DIRECTIONS FOR THIS TASK.
In the entries below, find the line with "(199, 176) to (472, 41): 0.58" and the line with "At (95, 36)". Reproduce those two lines and every line between them exactly, and nothing more.

─── EXTRACTED RECORDS ───

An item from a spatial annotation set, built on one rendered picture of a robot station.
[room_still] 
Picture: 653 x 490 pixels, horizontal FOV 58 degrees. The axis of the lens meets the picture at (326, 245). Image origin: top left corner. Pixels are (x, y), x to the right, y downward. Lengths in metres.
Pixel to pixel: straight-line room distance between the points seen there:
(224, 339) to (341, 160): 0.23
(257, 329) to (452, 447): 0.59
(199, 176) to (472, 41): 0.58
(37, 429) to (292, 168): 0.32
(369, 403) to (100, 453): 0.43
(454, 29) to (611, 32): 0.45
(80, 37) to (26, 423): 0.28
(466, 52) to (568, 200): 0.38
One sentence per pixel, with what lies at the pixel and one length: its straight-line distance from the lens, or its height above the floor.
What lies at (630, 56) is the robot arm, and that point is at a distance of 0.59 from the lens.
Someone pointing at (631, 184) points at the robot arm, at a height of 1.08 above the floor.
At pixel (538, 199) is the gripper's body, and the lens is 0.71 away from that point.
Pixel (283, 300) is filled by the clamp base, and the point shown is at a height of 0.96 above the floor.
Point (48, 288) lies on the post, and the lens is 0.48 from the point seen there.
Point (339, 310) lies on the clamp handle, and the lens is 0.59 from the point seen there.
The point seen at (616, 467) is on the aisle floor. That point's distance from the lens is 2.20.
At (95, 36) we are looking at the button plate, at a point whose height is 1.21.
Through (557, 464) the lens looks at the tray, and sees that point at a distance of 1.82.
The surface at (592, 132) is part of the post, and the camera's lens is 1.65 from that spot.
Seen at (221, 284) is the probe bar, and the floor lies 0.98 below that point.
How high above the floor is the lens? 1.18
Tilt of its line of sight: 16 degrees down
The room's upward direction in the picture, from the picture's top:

───

SOLUTION TO THIS PROBLEM.
(199, 176) to (472, 41): 0.58
(37, 429) to (292, 168): 0.32
(369, 403) to (100, 453): 0.43
(454, 29) to (611, 32): 0.45
(80, 37) to (26, 423): 0.28
(466, 52) to (568, 200): 0.38
One sentence per pixel, with what lies at the pixel and one length: its straight-line distance from the lens, or its height above the floor.
What lies at (630, 56) is the robot arm, and that point is at a distance of 0.59 from the lens.
Someone pointing at (631, 184) points at the robot arm, at a height of 1.08 above the floor.
At pixel (538, 199) is the gripper's body, and the lens is 0.71 away from that point.
Pixel (283, 300) is filled by the clamp base, and the point shown is at a height of 0.96 above the floor.
Point (48, 288) lies on the post, and the lens is 0.48 from the point seen there.
Point (339, 310) lies on the clamp handle, and the lens is 0.59 from the point seen there.
The point seen at (616, 467) is on the aisle floor. That point's distance from the lens is 2.20.
At (95, 36) we are looking at the button plate, at a point whose height is 1.21.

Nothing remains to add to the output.